Perhaps the most striking feature of Ashland University was its rococo fetishizing of memorabilia. Every vertical surface of every building displayed framed and captioned photos, documents, posters, and tchotchkes, as well as trophies, beanies, balls, and plaques. Every corridor was a walk down somebody’s memory lane and every staircase a spillway of arcana to an end so trivial that all you registered were the bouffants, bellbottoms, and vaguely familiar celebrities. One could not help but observe a dismaying partiality for magicians and Republicans.

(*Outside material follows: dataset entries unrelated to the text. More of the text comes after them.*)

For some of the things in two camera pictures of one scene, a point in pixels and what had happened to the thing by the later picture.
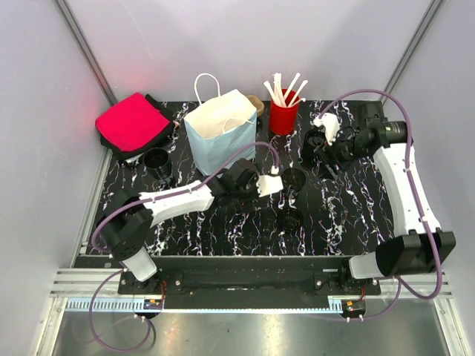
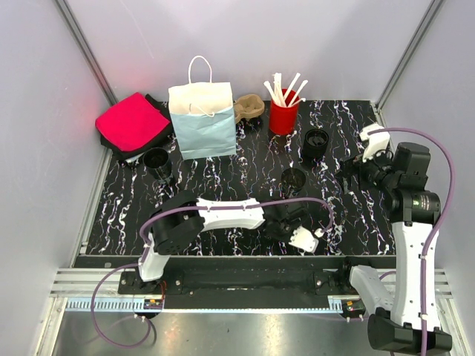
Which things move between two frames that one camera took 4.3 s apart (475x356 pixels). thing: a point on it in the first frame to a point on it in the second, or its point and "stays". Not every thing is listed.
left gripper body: (245, 196) to (286, 230)
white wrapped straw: (278, 89) stays
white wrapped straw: (303, 83) stays
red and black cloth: (133, 124) stays
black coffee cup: (158, 162) stays
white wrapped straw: (297, 75) stays
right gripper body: (342, 148) to (369, 175)
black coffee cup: (292, 181) stays
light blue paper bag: (219, 129) to (203, 116)
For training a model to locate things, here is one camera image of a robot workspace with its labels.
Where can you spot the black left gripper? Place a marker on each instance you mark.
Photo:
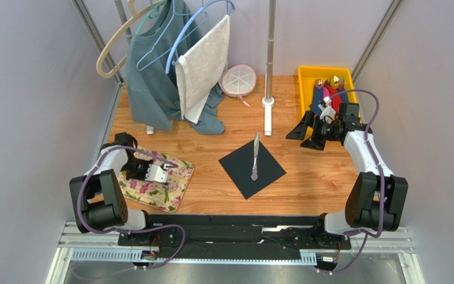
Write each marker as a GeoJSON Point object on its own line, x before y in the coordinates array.
{"type": "Point", "coordinates": [143, 176]}

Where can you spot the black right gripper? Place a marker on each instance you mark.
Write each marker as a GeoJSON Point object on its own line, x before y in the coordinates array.
{"type": "Point", "coordinates": [318, 128]}

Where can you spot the black paper napkin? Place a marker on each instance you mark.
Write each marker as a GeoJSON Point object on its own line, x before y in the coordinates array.
{"type": "Point", "coordinates": [239, 165]}

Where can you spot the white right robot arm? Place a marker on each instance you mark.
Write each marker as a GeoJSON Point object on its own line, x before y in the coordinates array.
{"type": "Point", "coordinates": [377, 199]}

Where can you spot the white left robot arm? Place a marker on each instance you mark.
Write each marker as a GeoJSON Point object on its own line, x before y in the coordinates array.
{"type": "Point", "coordinates": [98, 201]}

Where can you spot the navy rolled napkin left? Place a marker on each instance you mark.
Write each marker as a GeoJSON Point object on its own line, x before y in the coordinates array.
{"type": "Point", "coordinates": [316, 99]}

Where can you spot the navy rolled napkin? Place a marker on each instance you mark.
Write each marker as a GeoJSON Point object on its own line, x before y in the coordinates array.
{"type": "Point", "coordinates": [316, 99]}
{"type": "Point", "coordinates": [343, 95]}

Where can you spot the red rolled napkin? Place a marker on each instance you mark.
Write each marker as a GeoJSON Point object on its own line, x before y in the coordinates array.
{"type": "Point", "coordinates": [336, 100]}

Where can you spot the pink rolled napkin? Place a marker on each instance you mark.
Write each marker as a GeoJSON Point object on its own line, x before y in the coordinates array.
{"type": "Point", "coordinates": [326, 100]}

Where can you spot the navy rolled napkin right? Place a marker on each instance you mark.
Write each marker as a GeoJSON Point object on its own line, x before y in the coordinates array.
{"type": "Point", "coordinates": [343, 95]}

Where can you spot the floral placemat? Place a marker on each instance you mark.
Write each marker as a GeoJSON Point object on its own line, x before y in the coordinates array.
{"type": "Point", "coordinates": [163, 196]}

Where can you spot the metal rack pole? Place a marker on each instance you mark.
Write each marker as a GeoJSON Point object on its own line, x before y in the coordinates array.
{"type": "Point", "coordinates": [268, 101]}

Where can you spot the gold spoon in bin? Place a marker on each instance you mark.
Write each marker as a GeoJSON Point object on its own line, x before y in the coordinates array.
{"type": "Point", "coordinates": [334, 82]}

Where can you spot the teal hanging shirt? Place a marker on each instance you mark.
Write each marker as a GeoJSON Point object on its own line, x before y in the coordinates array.
{"type": "Point", "coordinates": [152, 93]}

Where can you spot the pink white mesh basket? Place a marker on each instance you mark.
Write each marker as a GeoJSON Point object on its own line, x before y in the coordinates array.
{"type": "Point", "coordinates": [238, 82]}

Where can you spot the beige clothes hanger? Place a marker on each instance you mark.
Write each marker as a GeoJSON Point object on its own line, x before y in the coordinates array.
{"type": "Point", "coordinates": [107, 66]}

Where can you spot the white hanging towel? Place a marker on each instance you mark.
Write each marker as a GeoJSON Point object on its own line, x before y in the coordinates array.
{"type": "Point", "coordinates": [201, 68]}

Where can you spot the teal clothes hanger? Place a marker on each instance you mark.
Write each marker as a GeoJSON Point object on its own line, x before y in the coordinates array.
{"type": "Point", "coordinates": [154, 20]}

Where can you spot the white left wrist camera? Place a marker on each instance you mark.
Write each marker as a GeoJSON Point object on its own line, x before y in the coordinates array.
{"type": "Point", "coordinates": [157, 174]}

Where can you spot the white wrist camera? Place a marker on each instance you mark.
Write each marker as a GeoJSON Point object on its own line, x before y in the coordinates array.
{"type": "Point", "coordinates": [326, 108]}
{"type": "Point", "coordinates": [157, 174]}

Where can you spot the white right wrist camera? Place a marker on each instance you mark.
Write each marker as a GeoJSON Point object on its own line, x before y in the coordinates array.
{"type": "Point", "coordinates": [326, 108]}

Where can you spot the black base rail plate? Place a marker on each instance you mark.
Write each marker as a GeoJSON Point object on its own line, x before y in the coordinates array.
{"type": "Point", "coordinates": [235, 237]}

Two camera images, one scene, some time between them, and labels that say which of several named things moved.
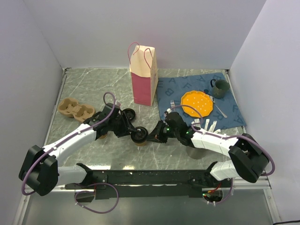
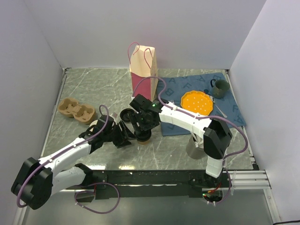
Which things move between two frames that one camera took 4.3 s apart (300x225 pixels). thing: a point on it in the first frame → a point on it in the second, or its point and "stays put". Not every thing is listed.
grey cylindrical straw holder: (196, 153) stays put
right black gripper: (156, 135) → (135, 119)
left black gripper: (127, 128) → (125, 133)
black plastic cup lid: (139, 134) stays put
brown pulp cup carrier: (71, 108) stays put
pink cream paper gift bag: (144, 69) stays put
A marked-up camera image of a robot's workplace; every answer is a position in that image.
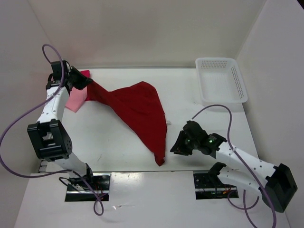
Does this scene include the pink t shirt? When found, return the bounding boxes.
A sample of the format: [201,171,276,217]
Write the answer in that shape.
[65,88,87,113]

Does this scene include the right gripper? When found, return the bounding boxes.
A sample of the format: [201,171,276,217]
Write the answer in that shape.
[170,130,199,155]

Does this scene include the white plastic basket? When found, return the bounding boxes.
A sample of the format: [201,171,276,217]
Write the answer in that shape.
[195,57,248,104]

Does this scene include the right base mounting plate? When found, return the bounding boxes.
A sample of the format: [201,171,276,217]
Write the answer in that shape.
[193,171,239,200]

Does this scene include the base mounting plate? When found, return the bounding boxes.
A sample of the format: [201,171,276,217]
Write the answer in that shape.
[193,171,239,200]
[61,172,111,202]

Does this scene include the dark red t shirt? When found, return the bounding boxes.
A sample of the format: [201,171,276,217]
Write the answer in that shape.
[86,81,167,166]

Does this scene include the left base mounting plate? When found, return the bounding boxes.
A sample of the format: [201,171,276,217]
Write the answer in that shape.
[61,172,111,202]

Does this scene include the magenta t shirt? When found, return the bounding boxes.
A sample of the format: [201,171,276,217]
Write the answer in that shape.
[79,70,92,103]

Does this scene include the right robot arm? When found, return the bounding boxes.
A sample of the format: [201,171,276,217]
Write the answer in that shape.
[171,121,298,213]

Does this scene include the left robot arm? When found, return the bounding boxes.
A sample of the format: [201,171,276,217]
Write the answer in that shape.
[27,60,95,190]

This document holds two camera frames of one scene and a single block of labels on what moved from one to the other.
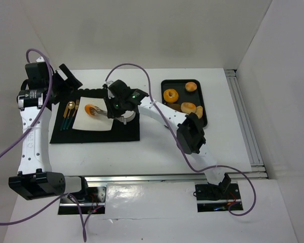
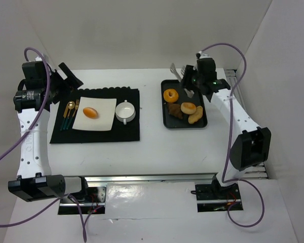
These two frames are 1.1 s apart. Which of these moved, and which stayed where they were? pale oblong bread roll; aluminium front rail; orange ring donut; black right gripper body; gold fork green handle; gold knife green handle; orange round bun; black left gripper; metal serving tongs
Moved: metal serving tongs; black right gripper body; orange round bun
Stayed: aluminium front rail; black left gripper; orange ring donut; gold knife green handle; gold fork green handle; pale oblong bread roll

Back in the fall, when I submitted my ‘manuscript’, I asked for an ‘assessment.’ No one had seen the thing, a swiped-together collection of personal essays, since its days as a master’s thesis. I discarded about forty percent in favor of current writing. In addition to the many other stimulating aspects of a gathering of like-minded writers, the opportunity for someone of reputation to read my writing and proffer their opinion had me vibrating with apprehension. While I’m not shy about letting other people see my work, I can sometimes play a very self-manipulative game with fantasy outcomes.
We sit at a picnic table in the quad in the afternoon shade. Kate, my reader, says I have a book here. She points out areas that need expansion and whole pieces that should be set aside. But she says I have a book, if I want. How about that.